== Segment start ==

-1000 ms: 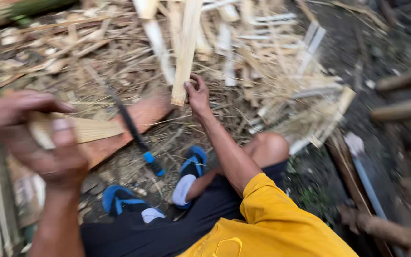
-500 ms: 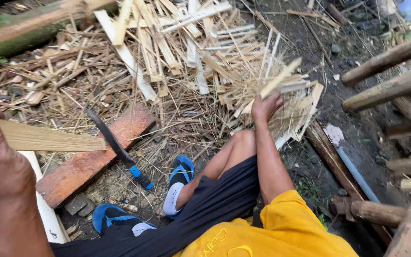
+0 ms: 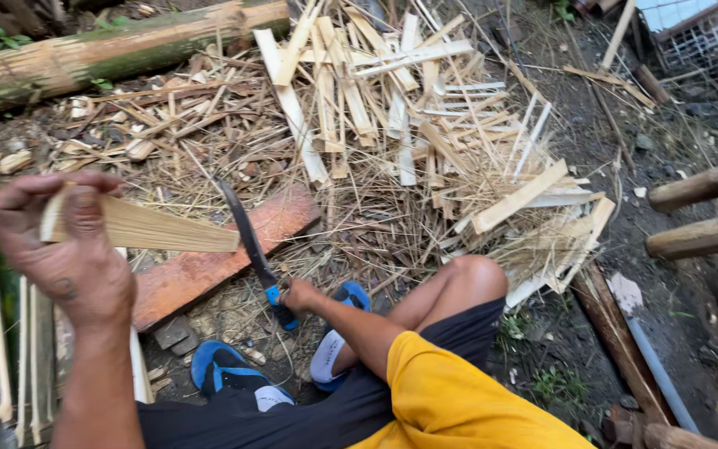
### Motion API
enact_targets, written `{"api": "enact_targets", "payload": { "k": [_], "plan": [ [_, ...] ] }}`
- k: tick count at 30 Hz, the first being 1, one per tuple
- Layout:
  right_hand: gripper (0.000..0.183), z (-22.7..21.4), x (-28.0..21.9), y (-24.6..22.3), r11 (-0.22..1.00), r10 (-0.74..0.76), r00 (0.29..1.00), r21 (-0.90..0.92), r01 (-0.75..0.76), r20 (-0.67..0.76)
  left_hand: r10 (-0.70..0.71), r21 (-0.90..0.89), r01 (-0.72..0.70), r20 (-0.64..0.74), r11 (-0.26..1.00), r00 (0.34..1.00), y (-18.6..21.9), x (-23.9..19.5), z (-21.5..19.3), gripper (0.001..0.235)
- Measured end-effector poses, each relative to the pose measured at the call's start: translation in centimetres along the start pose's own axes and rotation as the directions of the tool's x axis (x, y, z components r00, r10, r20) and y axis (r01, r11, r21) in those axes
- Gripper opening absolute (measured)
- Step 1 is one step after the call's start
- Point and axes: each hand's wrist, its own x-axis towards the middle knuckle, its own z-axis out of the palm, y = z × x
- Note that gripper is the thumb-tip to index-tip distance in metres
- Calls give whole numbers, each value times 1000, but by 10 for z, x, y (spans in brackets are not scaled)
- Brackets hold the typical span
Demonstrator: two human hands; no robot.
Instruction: The person sits on the ground and uses a knife to split bamboo strips into thinner slivers. They hold a bamboo piece against a brick and repeatedly strike it with the knife to separate the material, then place the finished slivers into a pile.
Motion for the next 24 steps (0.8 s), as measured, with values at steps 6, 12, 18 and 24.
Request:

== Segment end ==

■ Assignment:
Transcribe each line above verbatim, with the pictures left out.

■ Exercise output:
-1000 ms: 
-500 ms: 
+0 ms: 
### Motion API
enact_targets, written `{"api": "enact_targets", "payload": { "k": [_], "plan": [ [_, ...] ] }}`
- k: tick count at 30 Hz, the first being 1, one per tuple
- Layout:
  right_hand: gripper (0.000..0.183), z (-22.7..21.4), x (-28.0..21.9), y (-24.6..22.3), r11 (-0.22..1.00), r10 (-0.74..0.76), r00 (0.29..1.00), r21 (-0.90..0.92), r01 (-0.75..0.76), r20 (-0.67..0.76)
  left_hand: r10 (-0.70..0.71), r21 (-0.90..0.89), r01 (-0.72..0.70), r20 (-0.64..0.74), r11 (-0.26..1.00), r00 (0.34..1.00), y (-18.6..21.9), x (-23.9..19.5), z (-21.5..19.3), gripper (0.001..0.235)
- Measured end-effector poses, each relative to the pose measured at the call's start: translation in centimetres along the start pose's own axes and rotation as the directions of the tool's x axis (x, y, z components r00, r10, r20) and y axis (r01, r11, r21) in those axes
- Gripper opening absolute (measured)
- Step 1 is one step after the call's start
- Point and axes: each hand's wrist, its own x-axis towards the middle knuckle, its own z-axis out of the palm, y = z × x
- Note that gripper is the thumb-tip to index-tip distance in metres
- Calls give whole numbers, each value times 1000, but by 10 for z, x, y (spans in brackets are not scaled)
- Brackets hold the typical span
Demonstrator: two human hands; no robot.
Instruction: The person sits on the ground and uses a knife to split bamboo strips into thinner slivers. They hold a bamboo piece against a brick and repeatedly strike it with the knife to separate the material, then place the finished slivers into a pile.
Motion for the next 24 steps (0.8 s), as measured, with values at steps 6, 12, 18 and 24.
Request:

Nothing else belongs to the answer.